Doenças prevenidas pela vacinação
A ação ofereceu proteção contra uma ampla gama de infecções graves. Entre os imunizantes disponíveis no Sistema Único de Saúde (SUS), destacam-se a proteção contra:
- sarampo, dengue e febre amarela;
- formas graves de tuberculose, hepatites A e B;
- difteria, tétano, coqueluche e poliomielite;
- infecções por rotavírus, pneumonias e meningites causadas por pneumococos e meningococos;
- influenza (gripe), covid-19 e HPV;
- caxumba, rubéola e varicela (catapora).
Um dos grandes destaques desta edição foi a inclusão inédita da vacina pneumocócica 20-valente (Pneumo 20). Incorporada ao Calendário Nacional de Vacinação em 2026, a vacina conjugada confere proteção contra 20 sorotipos da bactéria Streptococcus pneumoniae, causadora de doenças como meningite e pneumonia.
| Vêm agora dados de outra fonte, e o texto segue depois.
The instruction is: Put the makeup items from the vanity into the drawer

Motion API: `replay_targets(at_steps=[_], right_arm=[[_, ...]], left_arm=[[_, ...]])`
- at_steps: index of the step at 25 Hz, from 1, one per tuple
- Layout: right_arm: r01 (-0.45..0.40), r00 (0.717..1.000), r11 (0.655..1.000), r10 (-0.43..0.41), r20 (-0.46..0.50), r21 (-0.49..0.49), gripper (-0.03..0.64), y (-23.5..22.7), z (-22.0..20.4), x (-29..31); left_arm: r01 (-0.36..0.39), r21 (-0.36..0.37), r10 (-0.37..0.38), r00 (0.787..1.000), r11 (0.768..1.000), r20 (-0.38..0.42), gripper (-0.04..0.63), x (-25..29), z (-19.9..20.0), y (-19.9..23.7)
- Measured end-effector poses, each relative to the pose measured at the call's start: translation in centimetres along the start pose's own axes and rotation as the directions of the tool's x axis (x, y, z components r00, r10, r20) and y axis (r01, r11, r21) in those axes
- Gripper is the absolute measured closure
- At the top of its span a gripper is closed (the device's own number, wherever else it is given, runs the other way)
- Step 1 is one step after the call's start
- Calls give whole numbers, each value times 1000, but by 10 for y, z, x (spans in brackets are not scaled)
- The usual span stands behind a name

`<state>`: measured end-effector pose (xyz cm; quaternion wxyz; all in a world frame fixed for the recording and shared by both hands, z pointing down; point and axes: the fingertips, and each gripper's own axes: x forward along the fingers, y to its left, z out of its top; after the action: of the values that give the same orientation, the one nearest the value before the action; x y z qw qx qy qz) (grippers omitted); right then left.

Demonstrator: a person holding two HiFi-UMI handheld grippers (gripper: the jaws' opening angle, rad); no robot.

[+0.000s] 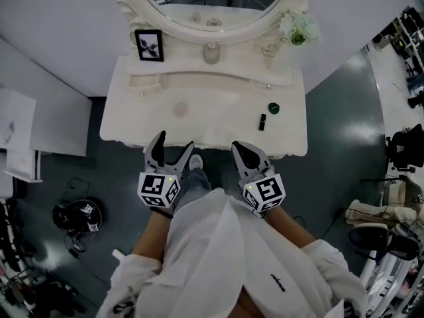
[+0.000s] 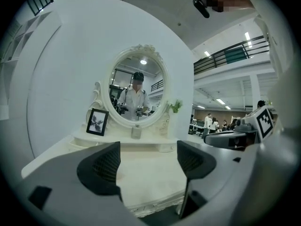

Disponibilidade contínua no SUS
O término da ação intensiva não significa a interrupção do atendimento. As doses que integram a rotina nacional permanecem disponíveis ao longo de todo o ano nas unidades de saúde espalhadas pelo país.
Ao comparecer a um posto, a caderneta do menor é avaliada por profissionais de saúde, que identificam quais imunizantes são necessários para iniciar, completar ou aplicar doses de reforço.
Intensificação no combate ao sarampo
Paralelamente, os municípios paulistas de São Paulo, Guarulhos e São Bernardo do Campo mantêm a vacinação reforçada contra o sarampo. A medida foi adotada após a confirmação de novos casos pela Secretaria de Estado da Saúde de São Paulo.
Até 27 de agosto de 2026, o estado contabilizou 26 ocorrências da doença, sendo que 19 dos infectados não haviam sido vacinados ou tinham esquema incompleto. Em 2025, o Brasil havia registrado 38 casos importados ou relacionados à importação.